How Does AirAsia X Bhd Compare To Singapore Airlines Ltd?

AirAsia X Bhd (KLSE:5328.KL) is one of the newest experiment of the aviation industry. For the past decade, the airline industry has been seeing tremendous growth from its short-haul, low-cost carrier business model compared to the traditional full-service carrier model. However, it is only recently that we are seeing more long-haul low-cost carrier gaining popularity in the industry.

AirAsia X Bhd is one such airline, together with Scoot from Singapore Airlines Ltd (SGX: C6L), they focused more on long-haul travel using a lower cost business model. However, just how different is AirAsia X from the entire Singapore Airlines Group? Here are the key differences between them.

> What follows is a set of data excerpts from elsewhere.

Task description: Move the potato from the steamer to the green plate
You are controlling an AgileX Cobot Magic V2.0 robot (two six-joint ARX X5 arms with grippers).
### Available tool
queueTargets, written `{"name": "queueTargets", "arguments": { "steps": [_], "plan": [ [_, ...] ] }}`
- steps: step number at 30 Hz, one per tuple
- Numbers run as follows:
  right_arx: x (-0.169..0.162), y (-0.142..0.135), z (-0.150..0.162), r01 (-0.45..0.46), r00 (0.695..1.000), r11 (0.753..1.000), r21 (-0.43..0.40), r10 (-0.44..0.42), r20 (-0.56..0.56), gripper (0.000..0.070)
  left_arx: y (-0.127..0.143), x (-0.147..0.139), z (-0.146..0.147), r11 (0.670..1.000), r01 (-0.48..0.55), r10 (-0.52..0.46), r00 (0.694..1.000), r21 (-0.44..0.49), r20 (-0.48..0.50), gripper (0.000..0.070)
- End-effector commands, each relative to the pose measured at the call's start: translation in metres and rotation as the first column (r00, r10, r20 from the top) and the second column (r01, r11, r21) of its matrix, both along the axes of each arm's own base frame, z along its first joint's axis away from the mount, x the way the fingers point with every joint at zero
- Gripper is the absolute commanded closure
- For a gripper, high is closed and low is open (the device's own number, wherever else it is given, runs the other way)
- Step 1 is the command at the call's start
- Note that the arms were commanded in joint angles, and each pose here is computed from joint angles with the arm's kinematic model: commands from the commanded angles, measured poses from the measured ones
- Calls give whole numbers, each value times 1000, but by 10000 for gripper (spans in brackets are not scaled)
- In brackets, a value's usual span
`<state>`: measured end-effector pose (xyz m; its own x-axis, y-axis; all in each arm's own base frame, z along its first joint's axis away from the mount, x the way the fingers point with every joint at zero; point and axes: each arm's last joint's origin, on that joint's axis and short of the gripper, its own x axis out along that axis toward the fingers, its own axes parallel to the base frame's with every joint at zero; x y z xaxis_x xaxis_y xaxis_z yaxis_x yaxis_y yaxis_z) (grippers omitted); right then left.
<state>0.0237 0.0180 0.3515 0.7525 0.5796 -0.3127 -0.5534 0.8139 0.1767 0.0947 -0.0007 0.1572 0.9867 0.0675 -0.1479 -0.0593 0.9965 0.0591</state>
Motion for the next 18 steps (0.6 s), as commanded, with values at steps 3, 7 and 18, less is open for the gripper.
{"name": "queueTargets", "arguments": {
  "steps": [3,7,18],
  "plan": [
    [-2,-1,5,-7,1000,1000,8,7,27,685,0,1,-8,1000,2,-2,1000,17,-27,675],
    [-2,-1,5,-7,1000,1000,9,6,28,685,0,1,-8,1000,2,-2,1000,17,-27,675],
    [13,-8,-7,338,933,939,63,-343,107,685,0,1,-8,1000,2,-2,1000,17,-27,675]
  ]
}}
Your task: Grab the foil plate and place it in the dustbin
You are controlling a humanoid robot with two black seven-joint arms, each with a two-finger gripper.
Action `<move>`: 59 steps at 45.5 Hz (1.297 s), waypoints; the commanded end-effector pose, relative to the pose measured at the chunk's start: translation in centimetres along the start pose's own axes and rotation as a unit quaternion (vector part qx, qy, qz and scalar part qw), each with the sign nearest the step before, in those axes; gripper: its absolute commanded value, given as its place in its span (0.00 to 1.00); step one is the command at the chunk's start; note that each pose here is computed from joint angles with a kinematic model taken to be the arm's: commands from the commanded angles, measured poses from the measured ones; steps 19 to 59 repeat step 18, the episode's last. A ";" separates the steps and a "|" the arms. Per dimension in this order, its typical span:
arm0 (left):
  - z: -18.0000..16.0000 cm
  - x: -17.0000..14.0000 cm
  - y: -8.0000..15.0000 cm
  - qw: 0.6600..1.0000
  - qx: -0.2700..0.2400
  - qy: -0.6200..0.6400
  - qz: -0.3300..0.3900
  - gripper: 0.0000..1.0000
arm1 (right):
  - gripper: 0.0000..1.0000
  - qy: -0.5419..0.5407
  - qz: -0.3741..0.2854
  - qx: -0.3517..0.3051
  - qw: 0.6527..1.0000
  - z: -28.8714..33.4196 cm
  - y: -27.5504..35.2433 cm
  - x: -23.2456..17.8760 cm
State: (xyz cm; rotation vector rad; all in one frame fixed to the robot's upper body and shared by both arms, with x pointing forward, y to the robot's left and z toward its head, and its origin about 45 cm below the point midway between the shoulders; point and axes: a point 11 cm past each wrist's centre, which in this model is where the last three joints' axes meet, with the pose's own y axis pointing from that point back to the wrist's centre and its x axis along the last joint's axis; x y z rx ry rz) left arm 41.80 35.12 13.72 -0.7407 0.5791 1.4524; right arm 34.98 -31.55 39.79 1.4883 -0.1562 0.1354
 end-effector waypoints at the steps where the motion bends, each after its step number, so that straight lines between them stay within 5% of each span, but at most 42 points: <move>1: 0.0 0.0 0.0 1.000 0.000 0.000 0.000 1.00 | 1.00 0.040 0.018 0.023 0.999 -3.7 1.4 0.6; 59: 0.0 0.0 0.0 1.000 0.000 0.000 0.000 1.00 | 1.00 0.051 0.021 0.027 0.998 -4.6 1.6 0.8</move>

The most obvious difference between the two companies is their size. AirAsia X has been growing quickly in recent years, boosting its revenue from RM1.86 billion (S$620 million) in 2011 to more than RM3.0 billion (S$1.0 billion) by 2015. That is still just a mere 6.6% of the S$15.2 billion sales which SIA generated in 2015. In term of market capitalisation, AirAsia X is currently valued at RM1.6 billion (S$540 million), which is just about 4% of Singapore Airlines’ S$12.4 billion valuations.

Business Segment

Another key difference to note is that AirAsia X has a more simple business model. It operates mainly in one business segment; the long-haul low-cost traffic. Singapore Airlines, on the other hand, has multiple businesses, from its flagship Singapore Airlines to its short-haul service airline, Silkair. In its budget aviation division, the company operates Tiger Airways and Scoot. Moreover, SIA is also the major shareholder of SIA Engineering Company Ltd (SGX: S59), its aircraft maintenance, repair and overhaul division.


Lastly, the two companies have very different debt profile. Singapore Airlines has been a very conservative company, which still maintained a net cash position even when it is operating in a capital-intensive industry.

AirAsia X has a net debt to equity of 94% and an interest coverage ratio of just 1.5 times. The company is heavily in debt and can be considered higher in risk as a company.

Foolish Summary

Although both companies are in the aviation industry, we are able to see how AirAsia X and Singapore Airlines are so different in term of their size, business models and their debt profile.

Singapore Airlines is currently trading at 12.7 times earnings and offers a 4.3% yield. AirAsia X is trading at about 17 times earnings and does not pay a dividend.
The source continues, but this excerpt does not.